Information supplied section start

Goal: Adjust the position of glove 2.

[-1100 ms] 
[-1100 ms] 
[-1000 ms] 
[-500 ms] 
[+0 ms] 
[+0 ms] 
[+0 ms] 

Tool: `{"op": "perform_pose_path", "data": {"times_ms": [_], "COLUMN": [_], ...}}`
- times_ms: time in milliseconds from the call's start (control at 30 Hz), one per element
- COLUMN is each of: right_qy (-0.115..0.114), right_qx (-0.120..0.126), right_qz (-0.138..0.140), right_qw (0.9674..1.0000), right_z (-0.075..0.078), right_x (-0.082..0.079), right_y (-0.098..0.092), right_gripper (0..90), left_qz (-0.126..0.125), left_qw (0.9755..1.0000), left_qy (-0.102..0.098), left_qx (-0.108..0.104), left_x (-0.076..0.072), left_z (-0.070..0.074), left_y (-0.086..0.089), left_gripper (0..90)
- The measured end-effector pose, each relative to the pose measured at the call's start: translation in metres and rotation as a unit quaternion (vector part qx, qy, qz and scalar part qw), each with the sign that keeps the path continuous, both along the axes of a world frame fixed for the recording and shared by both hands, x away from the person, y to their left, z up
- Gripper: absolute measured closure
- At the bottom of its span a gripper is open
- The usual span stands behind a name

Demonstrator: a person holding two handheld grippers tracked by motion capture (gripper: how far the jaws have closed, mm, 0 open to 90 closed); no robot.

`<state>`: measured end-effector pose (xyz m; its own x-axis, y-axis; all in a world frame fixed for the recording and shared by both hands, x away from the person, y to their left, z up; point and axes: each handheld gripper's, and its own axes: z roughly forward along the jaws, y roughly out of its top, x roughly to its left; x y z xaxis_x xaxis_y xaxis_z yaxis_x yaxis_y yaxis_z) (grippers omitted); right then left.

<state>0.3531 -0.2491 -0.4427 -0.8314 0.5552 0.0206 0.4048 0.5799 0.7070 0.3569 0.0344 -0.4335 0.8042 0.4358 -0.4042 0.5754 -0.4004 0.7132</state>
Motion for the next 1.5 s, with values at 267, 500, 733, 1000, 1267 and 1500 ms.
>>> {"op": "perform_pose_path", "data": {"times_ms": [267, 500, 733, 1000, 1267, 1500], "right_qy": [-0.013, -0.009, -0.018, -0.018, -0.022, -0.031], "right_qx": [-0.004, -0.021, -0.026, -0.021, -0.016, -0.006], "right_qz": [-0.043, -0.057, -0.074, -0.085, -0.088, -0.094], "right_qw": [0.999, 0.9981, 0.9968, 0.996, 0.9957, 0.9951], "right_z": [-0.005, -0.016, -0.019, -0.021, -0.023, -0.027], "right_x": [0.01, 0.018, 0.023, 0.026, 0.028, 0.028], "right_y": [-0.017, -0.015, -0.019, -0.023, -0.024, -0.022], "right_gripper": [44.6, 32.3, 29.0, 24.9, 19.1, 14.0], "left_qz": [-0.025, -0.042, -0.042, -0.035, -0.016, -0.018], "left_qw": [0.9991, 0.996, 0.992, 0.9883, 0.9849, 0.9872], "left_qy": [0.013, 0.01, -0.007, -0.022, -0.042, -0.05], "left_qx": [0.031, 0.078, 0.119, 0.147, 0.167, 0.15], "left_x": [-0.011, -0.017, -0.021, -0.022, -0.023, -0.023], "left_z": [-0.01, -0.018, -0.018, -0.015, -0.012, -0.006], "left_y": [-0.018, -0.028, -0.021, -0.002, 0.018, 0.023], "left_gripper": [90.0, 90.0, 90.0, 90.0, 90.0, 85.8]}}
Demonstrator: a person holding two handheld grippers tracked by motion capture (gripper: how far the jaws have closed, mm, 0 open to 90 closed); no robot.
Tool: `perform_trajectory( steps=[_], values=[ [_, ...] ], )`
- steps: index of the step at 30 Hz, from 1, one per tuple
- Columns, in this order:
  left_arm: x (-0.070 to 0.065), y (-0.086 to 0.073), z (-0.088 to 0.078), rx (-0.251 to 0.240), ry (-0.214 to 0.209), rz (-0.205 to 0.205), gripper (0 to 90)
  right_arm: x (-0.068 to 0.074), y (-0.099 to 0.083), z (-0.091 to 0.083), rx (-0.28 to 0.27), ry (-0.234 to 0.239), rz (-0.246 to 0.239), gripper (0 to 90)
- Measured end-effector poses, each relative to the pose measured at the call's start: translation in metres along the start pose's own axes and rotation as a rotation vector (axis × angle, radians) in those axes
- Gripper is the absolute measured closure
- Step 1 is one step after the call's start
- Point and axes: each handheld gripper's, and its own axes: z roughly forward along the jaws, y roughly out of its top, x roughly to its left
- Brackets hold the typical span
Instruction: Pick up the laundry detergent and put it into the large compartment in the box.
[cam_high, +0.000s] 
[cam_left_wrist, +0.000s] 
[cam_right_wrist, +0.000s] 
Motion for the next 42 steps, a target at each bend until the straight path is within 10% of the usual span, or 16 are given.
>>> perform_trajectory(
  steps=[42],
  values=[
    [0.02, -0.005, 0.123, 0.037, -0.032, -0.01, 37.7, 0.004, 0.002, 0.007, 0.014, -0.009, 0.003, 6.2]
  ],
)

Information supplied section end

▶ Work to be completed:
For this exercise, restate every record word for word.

▶ Answer space:
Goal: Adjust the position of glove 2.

[-1100 ms] 
[-1100 ms] 
[-1000 ms] 
[-500 ms] 
[+0 ms] 
[+0 ms] 
[+0 ms] 

Tool: `{"op": "perform_pose_path", "data": {"times_ms": [_], "COLUMN": [_], ...}}`
- times_ms: time in milliseconds from the call's start (control at 30 Hz), one per element
- COLUMN is each of: right_qy (-0.115..0.114), right_qx (-0.120..0.126), right_qz (-0.138..0.140), right_qw (0.9674..1.0000), right_z (-0.075..0.078), right_x (-0.082..0.079), right_y (-0.098..0.092), right_gripper (0..90), left_qz (-0.126..0.125), left_qw (0.9755..1.0000), left_qy (-0.102..0.098), left_qx (-0.108..0.104), left_x (-0.076..0.072), left_z (-0.070..0.074), left_y (-0.086..0.089), left_gripper (0..90)
- The measured end-effector pose, each relative to the pose measured at the call's start: translation in metres and rotation as a unit quaternion (vector part qx, qy, qz and scalar part qw), each with the sign that keeps the path continuous, both along the axes of a world frame fixed for the recording and shared by both hands, x away from the person, y to their left, z up
- Gripper: absolute measured closure
- At the bottom of its span a gripper is open
- The usual span stands behind a name

Demonstrator: a person holding two handheld grippers tracked by motion capture (gripper: how far the jaws have closed, mm, 0 open to 90 closed); no robot.

`<state>`: measured end-effector pose (xyz m; its own x-axis, y-axis; all in a world frame fixed for the recording and shared by both hands, x away from the person, y to their left, z up; point and axes: each handheld gripper's, and its own axes: z roughly forward along the jaws, y roughly out of its top, x roughly to its left; x y z xaxis_x xaxis_y xaxis_z yaxis_x yaxis_y yaxis_z) (grippers omitted); right then left.

<state>0.3531 -0.2491 -0.4427 -0.8314 0.5552 0.0206 0.4048 0.5799 0.7070 0.3569 0.0344 -0.4335 0.8042 0.4358 -0.4042 0.5754 -0.4004 0.7132</state>
Motion for the next 1.5 s, with values at 267, 500, 733, 1000, 1267 and 1500 ms.
>>> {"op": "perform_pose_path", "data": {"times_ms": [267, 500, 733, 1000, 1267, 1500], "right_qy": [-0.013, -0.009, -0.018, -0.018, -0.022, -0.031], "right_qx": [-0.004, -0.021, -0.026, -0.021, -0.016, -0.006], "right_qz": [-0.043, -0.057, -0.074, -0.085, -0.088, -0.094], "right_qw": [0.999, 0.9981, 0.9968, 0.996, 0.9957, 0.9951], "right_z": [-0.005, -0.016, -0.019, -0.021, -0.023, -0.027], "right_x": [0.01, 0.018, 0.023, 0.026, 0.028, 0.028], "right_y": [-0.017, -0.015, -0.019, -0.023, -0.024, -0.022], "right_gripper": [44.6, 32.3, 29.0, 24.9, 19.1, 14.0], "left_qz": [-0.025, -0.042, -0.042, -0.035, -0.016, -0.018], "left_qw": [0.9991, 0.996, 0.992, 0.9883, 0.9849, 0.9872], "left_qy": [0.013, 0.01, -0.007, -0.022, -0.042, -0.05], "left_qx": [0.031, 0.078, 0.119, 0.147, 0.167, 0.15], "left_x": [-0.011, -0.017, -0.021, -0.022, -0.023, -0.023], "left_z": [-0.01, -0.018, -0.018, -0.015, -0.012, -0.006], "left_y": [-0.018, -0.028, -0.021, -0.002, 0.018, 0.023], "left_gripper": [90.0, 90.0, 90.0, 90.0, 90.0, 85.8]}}
Demonstrator: a person holding two handheld grippers tracked by motion capture (gripper: how far the jaws have closed, mm, 0 open to 90 closed); no robot.
Tool: `perform_trajectory( steps=[_], values=[ [_, ...] ], )`
- steps: index of the step at 30 Hz, from 1, one per tuple
- Columns, in this order:
  left_arm: x (-0.070 to 0.065), y (-0.086 to 0.073), z (-0.088 to 0.078), rx (-0.251 to 0.240), ry (-0.214 to 0.209), rz (-0.205 to 0.205), gripper (0 to 90)
  right_arm: x (-0.068 to 0.074), y (-0.099 to 0.083), z (-0.091 to 0.083), rx (-0.28 to 0.27), ry (-0.234 to 0.239), rz (-0.246 to 0.239), gripper (0 to 90)
- Measured end-effector poses, each relative to the pose measured at the call's start: translation in metres along the start pose's own axes and rotation as a rotation vector (axis × angle, radians) in those axes
- Gripper is the absolute measured closure
- Step 1 is one step after the call's start
- Point and axes: each handheld gripper's, and its own axes: z roughly forward along the jaws, y roughly out of its top, x roughly to its left
- Brackets hold the typical span
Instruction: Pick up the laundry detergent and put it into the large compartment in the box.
[cam_high, +0.000s] 
[cam_left_wrist, +0.000s] 
[cam_right_wrist, +0.000s] 
Motion for the next 42 steps, a target at each bend until the straight path is within 10% of the usual span, or 16 are given.
>>> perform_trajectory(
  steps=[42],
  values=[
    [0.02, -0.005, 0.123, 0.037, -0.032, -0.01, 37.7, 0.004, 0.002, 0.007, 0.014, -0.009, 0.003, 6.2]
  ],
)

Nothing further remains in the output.